Documents

Distributed processing by make

Tutorial slide (pdf)

Introduction

make is a popular, proven-to-work solution for describing and executing tasks with dependencies among them. Its original purpose was automating software builds, but many people know that it is good for any kind of workflows composed of existing programs. The description of make may be somewhat cryptic for beginners but goes straight to the point. It has a natural fault tolerance model in which when some tasks failed due to machine crashes or other temporary reasons, simply re-executing make will perform the rest of the process rather than all. It essentially uses intermediate files as checkpoints. It has a natural parallel execution model where tasks without dependencies may be run in parallel. Finally it has been used by many programmers so the learning barrier is quite low for many people. It is natural for us to take advantage of them.

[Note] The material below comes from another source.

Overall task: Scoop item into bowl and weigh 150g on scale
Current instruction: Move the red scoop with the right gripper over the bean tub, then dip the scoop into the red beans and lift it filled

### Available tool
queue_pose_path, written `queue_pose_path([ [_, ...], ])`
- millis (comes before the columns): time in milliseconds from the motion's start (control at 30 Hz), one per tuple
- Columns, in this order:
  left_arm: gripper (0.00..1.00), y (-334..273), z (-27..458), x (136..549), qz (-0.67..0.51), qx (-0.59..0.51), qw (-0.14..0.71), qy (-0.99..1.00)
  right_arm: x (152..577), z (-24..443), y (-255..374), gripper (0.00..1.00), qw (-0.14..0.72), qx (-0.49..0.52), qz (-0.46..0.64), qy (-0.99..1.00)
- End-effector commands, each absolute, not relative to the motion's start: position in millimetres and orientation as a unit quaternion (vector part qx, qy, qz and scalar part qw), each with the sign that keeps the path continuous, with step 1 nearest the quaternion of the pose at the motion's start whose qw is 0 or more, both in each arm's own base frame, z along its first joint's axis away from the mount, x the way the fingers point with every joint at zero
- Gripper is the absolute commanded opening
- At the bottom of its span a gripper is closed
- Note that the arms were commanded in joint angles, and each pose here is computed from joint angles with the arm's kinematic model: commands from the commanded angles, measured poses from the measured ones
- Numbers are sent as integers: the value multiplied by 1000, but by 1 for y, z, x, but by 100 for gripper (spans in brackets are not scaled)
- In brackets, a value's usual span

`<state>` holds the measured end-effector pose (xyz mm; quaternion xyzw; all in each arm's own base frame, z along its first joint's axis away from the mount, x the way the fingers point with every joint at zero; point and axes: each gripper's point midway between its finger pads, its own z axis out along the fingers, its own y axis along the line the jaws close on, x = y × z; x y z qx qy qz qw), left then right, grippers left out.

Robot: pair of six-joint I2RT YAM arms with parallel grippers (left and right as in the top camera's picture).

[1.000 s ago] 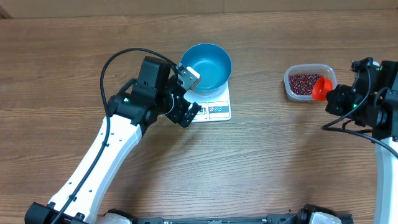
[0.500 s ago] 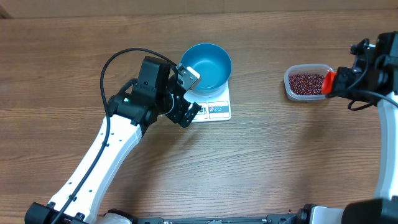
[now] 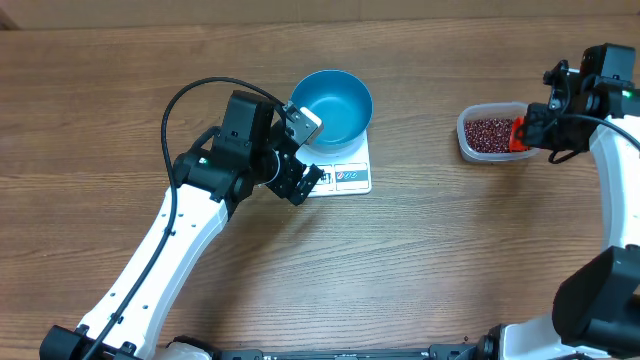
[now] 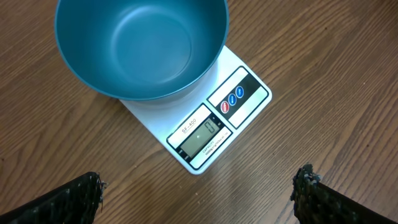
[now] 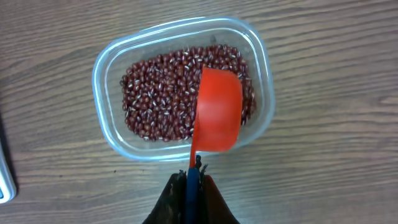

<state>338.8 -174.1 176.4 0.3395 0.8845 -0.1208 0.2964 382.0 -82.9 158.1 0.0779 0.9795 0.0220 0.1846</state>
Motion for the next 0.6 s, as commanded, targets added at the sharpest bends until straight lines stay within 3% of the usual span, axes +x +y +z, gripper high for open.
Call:
queue_pose_path([
  [0, 99, -174, 186, 344, -117, 339, 310, 880, 390, 152, -89, 4, 182, 74, 16, 980],
  [567, 99, -174, 186, 344, -117, 339, 310, 880, 394, 115, -69, 4, 144, 73, 82, 983],
])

There seem many similar tools and research projects out there (SGE's built-in dmake, pgmake, distmake, ...), but this one is different in a couple of important ways.

  • It uses GNU make with no modification. You need no compilation or whatsoever to use this system. All great GNU extensions to the original UNIX make come free, and it continues to be the case in future. GNU make supports -j (parallel execution). Our software is a thin layer built on top of this feature.
  • It uses GXP as the underlying execution engine, so it is easy to distribute jobs across clusters, using a variety of underlying resource access protocols (SSH, RSH, torque, SGE, etc.).

Getting Started

Ingredients

  • you must have GNU make installed. Check it with by typing 'make --version.' If you see a message like this, congratulations and you are done.
 make --version
 GNU Make 3.81
 Copyright (C) 2006  Free Software Foundation, Inc.
 This is free software; see the source for copying conditions.
 There is NO warranty; not even for MERCHANTABILITY or FITNESS FOR A
 PARTICULAR PURPOSE.
 
 This program built for x86_64-pc-linux-gnu

If the command is not found, 'apt-get install make' will do on debian systems. A package will be available on virtually all Unix platforms. The last resort is to build it from source.

Step 1: Prepare Makefile

  • Write a usual Makefile.

Here is a simple example.

 all : 1.result 2.result 3.result 4.result 5.result
 
 %.result : %.data
     your_program $< $@

Running make with this Makefile will result in executing:

 your_program 1.data 1.result
 your_program 2.data 2.result
 your_program 3.data 3.result
 your_program 4.data 4.result
 your_program 5.data 5.result

in sequence, all in the local host. If you want to run them distributed, follow the following two steps.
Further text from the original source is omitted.